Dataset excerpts

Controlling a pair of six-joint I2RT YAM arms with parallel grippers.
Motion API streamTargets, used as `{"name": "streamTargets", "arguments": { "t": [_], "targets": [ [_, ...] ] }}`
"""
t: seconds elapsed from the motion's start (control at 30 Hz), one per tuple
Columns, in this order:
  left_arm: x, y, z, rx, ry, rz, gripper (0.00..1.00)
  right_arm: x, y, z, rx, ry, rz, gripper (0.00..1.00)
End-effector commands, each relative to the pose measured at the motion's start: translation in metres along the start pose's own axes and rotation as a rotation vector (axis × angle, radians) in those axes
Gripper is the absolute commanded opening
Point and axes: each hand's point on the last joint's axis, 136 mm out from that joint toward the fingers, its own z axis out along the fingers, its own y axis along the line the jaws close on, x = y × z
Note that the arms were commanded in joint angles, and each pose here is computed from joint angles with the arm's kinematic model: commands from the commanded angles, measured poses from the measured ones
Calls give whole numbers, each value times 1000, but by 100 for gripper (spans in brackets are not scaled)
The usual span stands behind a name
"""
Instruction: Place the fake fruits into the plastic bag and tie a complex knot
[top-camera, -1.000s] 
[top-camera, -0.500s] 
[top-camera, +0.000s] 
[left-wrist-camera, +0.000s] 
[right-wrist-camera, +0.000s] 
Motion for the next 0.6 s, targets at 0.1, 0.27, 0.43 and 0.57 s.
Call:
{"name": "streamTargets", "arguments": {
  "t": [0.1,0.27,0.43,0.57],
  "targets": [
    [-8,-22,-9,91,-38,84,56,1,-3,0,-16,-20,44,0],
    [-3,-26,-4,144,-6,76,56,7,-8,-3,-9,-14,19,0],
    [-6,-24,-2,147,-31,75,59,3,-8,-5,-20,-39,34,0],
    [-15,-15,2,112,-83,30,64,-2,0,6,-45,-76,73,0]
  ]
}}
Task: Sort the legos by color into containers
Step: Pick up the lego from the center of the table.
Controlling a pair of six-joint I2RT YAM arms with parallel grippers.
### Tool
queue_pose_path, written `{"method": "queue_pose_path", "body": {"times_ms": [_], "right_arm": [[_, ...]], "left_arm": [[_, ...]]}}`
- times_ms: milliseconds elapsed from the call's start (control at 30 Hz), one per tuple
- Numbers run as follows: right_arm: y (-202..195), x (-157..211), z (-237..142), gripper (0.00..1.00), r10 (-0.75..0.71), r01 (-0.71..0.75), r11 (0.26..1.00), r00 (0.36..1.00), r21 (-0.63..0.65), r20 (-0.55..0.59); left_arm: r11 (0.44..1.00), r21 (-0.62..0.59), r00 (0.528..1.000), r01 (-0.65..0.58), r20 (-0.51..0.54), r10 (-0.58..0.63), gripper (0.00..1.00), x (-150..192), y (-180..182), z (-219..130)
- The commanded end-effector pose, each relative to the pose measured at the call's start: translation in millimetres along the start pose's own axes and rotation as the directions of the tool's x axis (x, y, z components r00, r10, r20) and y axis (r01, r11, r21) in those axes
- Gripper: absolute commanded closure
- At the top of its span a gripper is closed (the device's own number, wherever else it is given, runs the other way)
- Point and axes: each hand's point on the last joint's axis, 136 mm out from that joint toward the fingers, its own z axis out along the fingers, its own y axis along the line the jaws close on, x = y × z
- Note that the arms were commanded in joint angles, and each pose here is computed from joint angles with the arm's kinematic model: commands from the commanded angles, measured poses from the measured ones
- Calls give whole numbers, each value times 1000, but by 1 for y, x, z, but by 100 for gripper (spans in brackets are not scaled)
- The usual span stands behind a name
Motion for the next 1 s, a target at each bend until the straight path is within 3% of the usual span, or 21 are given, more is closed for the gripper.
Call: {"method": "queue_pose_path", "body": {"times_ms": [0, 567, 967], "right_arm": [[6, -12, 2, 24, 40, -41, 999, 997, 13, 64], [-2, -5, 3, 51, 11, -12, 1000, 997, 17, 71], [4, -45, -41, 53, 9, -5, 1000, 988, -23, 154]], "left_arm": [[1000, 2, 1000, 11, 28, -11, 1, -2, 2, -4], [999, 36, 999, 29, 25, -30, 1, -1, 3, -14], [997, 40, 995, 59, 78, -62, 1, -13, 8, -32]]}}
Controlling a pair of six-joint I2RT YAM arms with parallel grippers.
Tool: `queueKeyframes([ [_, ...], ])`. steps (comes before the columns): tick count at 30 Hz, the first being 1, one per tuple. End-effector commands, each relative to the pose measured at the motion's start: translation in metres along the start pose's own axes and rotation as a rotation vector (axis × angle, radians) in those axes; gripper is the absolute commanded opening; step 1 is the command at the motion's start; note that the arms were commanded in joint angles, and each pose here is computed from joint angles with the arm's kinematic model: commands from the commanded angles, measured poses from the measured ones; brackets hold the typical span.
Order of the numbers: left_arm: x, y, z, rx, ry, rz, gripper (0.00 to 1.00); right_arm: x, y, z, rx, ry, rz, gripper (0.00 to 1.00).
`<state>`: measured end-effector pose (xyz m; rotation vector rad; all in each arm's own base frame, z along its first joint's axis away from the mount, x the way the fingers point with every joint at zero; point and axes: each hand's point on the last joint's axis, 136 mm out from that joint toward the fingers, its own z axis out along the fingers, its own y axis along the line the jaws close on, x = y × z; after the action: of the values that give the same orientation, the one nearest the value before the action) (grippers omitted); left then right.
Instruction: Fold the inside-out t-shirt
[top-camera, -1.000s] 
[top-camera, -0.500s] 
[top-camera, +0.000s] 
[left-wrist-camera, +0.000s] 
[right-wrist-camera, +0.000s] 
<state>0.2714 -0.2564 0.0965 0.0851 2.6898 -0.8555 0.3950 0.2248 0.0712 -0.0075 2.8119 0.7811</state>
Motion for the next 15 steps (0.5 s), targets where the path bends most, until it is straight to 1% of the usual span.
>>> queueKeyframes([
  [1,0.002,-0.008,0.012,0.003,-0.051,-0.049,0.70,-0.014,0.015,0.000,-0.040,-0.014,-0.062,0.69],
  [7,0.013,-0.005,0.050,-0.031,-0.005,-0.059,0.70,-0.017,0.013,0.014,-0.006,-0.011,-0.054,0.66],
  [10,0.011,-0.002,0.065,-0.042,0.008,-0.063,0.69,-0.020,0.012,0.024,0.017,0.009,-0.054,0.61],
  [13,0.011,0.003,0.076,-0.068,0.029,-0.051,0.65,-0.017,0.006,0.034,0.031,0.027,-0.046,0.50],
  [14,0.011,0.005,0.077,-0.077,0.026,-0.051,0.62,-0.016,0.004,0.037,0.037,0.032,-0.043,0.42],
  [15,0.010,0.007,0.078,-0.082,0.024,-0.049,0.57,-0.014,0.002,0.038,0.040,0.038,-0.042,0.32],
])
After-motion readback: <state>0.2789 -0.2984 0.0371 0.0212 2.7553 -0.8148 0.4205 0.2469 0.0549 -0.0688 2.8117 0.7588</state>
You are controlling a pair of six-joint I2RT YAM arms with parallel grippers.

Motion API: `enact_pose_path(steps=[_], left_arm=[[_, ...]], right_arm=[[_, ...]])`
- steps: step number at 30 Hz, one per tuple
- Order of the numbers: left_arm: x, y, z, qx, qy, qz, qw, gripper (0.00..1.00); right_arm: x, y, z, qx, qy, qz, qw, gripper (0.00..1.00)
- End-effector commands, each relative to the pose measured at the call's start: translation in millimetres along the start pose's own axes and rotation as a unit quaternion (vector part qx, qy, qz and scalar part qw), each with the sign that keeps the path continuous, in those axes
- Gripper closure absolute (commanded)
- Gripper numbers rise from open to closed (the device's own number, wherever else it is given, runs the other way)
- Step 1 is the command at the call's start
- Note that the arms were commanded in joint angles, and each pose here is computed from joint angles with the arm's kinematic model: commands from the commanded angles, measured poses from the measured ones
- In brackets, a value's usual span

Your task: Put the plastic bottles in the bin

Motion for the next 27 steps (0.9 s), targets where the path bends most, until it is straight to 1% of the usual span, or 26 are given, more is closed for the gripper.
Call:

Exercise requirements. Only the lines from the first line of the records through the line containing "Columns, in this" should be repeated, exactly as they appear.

Answer to this task.
Controlling a pair of six-joint I2RT YAM arms with parallel grippers.
Motion API streamTargets, used as `{"name": "streamTargets", "arguments": { "t": [_], "targets": [ [_, ...] ] }}`
"""
t: seconds elapsed from the motion's start (control at 30 Hz), one per tuple
Columns, in this order:

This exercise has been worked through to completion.